* [PROBLEM REQUIREMENTS]:
Once you find the line containing "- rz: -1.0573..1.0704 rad" in the data below, copy it and each following line exactly, up to and including the line containing "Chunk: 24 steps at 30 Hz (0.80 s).", and nothing else.

[Items from a data source]

=====

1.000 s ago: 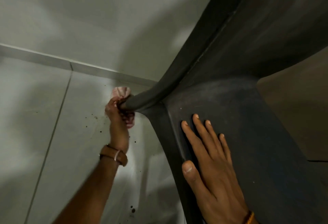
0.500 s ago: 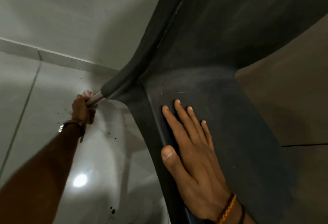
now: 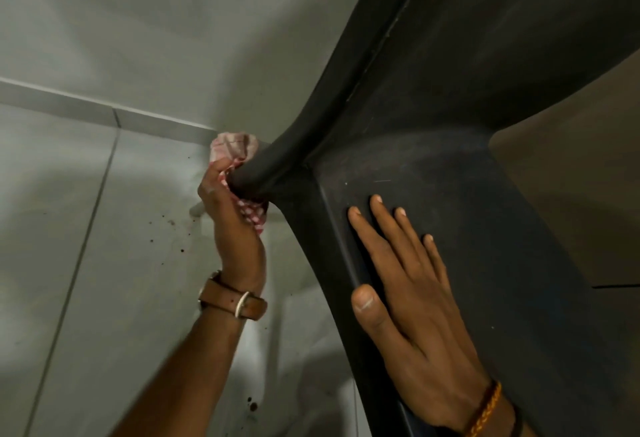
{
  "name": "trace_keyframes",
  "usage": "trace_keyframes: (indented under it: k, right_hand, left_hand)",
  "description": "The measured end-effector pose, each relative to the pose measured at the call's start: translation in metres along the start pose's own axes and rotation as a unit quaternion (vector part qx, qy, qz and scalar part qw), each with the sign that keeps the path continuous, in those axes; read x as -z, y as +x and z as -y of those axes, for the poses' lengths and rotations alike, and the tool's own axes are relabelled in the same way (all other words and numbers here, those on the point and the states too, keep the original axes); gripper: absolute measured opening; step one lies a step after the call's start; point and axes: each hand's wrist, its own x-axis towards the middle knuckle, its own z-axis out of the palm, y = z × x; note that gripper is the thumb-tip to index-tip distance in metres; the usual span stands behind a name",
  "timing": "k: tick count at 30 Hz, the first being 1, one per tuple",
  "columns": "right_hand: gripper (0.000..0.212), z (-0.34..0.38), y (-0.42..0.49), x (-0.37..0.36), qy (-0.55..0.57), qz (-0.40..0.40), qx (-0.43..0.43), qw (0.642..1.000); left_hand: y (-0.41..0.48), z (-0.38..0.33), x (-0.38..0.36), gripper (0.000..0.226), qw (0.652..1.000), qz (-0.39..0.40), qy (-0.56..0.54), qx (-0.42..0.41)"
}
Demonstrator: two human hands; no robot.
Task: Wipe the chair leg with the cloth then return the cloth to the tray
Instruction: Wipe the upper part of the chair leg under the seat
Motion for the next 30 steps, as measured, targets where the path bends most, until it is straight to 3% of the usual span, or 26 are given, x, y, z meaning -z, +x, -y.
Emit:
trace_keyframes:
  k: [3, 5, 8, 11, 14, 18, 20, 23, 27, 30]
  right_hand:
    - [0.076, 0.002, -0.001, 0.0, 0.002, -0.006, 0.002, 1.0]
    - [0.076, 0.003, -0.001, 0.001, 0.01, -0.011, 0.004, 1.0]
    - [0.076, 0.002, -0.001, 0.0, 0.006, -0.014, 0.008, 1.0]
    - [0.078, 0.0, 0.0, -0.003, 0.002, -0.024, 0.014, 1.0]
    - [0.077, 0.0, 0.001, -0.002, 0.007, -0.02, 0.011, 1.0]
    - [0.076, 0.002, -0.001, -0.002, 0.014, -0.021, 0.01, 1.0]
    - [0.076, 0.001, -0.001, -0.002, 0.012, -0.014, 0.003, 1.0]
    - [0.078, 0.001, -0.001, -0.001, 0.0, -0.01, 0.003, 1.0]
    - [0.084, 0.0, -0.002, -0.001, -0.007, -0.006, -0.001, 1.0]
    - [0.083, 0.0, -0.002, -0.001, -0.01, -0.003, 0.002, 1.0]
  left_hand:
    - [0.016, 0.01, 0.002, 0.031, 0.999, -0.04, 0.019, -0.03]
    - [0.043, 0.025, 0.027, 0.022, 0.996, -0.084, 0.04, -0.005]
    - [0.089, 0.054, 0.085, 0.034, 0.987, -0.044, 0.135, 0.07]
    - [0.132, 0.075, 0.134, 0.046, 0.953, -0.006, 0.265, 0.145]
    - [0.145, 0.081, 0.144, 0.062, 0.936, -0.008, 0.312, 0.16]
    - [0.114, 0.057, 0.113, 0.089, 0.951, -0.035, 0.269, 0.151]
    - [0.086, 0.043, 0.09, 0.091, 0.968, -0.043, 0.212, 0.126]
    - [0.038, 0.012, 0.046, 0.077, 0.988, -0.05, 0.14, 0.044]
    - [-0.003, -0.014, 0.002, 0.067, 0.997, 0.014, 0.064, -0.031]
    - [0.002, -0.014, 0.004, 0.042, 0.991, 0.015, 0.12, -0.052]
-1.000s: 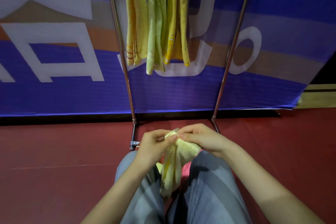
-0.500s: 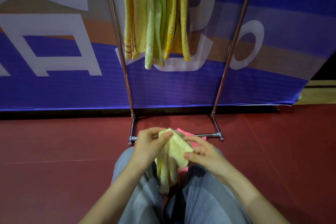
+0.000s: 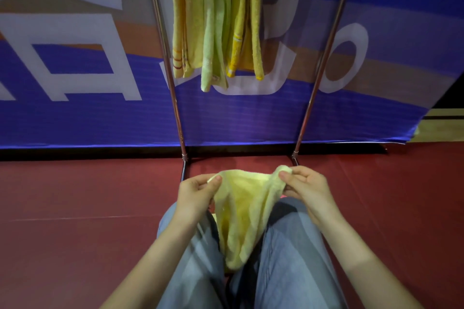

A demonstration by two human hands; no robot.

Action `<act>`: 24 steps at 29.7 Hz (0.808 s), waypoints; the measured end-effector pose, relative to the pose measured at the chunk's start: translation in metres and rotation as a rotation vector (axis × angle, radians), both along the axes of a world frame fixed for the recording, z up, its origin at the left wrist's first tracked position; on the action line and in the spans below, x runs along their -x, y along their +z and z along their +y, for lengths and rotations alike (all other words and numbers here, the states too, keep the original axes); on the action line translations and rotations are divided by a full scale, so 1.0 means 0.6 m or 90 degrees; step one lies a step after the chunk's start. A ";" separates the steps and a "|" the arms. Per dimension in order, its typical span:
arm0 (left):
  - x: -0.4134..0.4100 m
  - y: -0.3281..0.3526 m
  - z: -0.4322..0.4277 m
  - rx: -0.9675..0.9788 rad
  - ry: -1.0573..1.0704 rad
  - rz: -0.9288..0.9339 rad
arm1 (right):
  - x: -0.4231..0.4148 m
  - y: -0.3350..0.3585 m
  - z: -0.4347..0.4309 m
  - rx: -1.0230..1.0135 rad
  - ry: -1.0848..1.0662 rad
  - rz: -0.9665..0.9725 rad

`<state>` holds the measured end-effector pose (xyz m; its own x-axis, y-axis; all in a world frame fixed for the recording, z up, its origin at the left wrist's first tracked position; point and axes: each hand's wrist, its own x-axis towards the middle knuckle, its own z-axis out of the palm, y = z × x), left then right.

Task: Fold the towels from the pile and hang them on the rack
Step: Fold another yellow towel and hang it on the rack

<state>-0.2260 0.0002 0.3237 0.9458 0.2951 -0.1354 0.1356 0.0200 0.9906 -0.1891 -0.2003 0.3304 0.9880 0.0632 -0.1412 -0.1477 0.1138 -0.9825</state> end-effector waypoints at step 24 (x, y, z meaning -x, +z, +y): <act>0.015 -0.025 -0.016 -0.096 -0.218 -0.067 | 0.051 -0.044 0.084 0.006 0.270 -0.026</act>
<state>-0.2348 -0.0092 0.3085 0.9994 -0.0313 -0.0119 0.0069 -0.1554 0.9878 -0.2198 -0.1497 0.3040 0.8798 0.4636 -0.1046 -0.1398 0.0421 -0.9893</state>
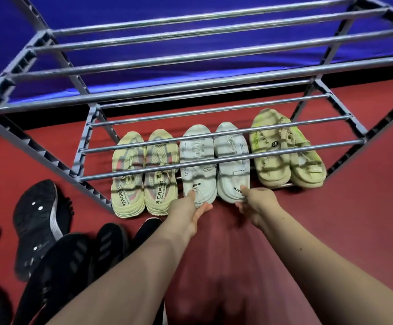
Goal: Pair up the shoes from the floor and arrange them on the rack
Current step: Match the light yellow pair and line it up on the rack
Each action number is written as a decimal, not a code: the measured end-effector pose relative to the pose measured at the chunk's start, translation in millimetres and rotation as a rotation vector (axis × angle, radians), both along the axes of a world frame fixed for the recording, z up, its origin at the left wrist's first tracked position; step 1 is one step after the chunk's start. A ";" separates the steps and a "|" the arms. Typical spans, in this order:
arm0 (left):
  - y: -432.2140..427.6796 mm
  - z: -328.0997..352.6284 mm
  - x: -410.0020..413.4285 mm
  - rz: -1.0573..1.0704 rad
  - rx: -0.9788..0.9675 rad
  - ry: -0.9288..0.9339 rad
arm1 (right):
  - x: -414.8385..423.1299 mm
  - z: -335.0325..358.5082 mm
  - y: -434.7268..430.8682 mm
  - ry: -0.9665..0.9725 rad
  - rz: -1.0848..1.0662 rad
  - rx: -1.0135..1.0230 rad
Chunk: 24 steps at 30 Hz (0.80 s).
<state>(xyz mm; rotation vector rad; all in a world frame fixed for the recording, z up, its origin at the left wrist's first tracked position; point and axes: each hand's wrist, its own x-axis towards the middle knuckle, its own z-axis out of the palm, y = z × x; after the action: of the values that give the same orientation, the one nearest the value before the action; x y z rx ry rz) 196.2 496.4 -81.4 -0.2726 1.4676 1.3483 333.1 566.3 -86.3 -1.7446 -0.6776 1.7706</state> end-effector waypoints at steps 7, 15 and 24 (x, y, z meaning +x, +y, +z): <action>-8.5 0.0 -1.4 0.004 -0.014 0.009 | 1.0 5.5 -0.2 -0.016 0.096 0.002; -19.5 12.8 33.6 -0.217 -0.255 0.145 | 50.8 10.4 19.6 -0.567 -0.147 0.256; 7.4 27.8 56.9 -0.440 -0.243 -0.003 | 57.9 5.6 48.8 -0.182 -0.203 0.124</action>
<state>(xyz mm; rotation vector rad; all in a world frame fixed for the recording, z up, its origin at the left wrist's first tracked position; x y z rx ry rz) 253.1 503.8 -53.7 -0.0956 1.5787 0.8192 391.0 615.0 -80.7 -1.8337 -0.6445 1.4175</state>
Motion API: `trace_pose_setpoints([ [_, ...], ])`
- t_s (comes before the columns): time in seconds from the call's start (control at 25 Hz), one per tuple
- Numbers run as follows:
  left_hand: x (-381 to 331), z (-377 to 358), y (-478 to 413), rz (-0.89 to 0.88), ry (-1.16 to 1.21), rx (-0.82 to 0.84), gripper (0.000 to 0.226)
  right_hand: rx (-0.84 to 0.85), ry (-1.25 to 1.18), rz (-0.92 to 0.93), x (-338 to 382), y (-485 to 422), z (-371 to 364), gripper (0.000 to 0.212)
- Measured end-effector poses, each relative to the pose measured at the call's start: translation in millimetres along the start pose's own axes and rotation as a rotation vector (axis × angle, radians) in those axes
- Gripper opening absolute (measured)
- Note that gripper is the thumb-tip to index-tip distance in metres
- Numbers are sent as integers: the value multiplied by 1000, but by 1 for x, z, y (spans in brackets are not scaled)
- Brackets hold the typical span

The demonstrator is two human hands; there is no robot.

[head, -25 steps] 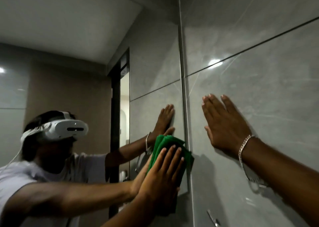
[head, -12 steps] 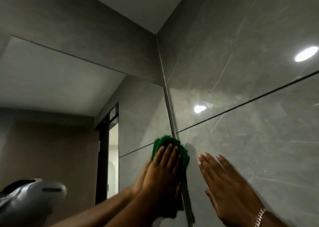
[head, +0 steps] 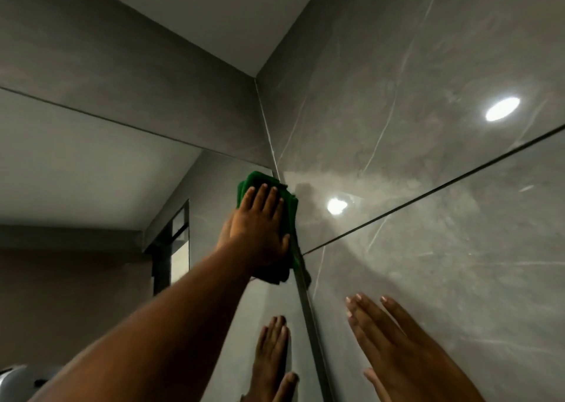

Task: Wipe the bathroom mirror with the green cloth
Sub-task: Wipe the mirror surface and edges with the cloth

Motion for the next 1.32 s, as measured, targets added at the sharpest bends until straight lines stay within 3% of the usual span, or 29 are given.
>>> trace_pose_setpoints([
  [0.2, 76, 13, -37, 96, -100, -36, 83, -25, 54, 11, 1, 5, -5, 86],
  [0.6, 109, 27, -8, 136, -92, -37, 83, -48, 62, 22, 3, 1, 3, 89],
  [0.92, 165, 46, 50, 233, -125, -11, 86, -68, -53, -35, -4, 2, 0, 86],
  [1.08, 195, 61, 102, 319, -87, -6, 81, -129, -69, -7, 5, 10, 7, 65],
  [1.32, 185, 88, 186, 318, 32, -28, 66, 13, -188, -111, 1, 15, 22, 68],
])
Point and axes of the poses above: each hand's wrist, its own y-axis away from the middle knuckle, its own z-axis out of the back of the hand, x = y × z, the point moved 8 cm from there along -y, towards the middle knuckle, and after that the axes turned 4 degrees about -y, right-handed, at the moved point
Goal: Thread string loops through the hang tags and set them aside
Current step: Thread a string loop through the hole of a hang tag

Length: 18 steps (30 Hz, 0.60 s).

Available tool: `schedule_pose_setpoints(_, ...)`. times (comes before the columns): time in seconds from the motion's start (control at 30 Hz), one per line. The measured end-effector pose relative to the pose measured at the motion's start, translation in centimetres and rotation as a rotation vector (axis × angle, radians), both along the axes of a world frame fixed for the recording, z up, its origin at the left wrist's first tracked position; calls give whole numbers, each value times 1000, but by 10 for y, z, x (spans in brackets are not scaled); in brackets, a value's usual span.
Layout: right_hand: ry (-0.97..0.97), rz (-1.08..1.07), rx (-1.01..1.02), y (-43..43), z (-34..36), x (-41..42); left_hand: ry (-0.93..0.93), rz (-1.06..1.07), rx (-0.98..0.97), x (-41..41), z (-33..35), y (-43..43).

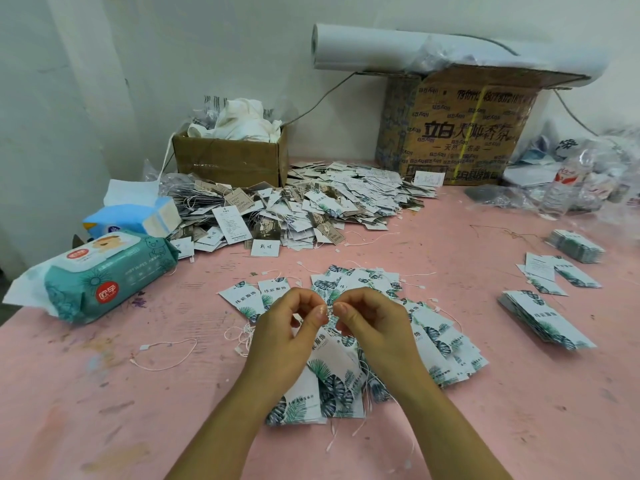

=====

* [ANSWER FOR THE TASK]:
  - rz: -1.0573..1.0704 rad
  - rx: -0.9788..0.9675 rad
  - ry: -0.9288..0.9339 rad
arm1 (right):
  - x: -414.8385..423.1299 mm
  - z: -335.0325..358.5082 mm
  - y: -434.7268..430.8682 mm
  - ry: -0.9665..0.9725 rad
  - rz: -1.0848..1.0662 rad
  - rx: -1.0135..1.0230 rad
Chunk: 24 steps at 30 Hz (0.80 s).

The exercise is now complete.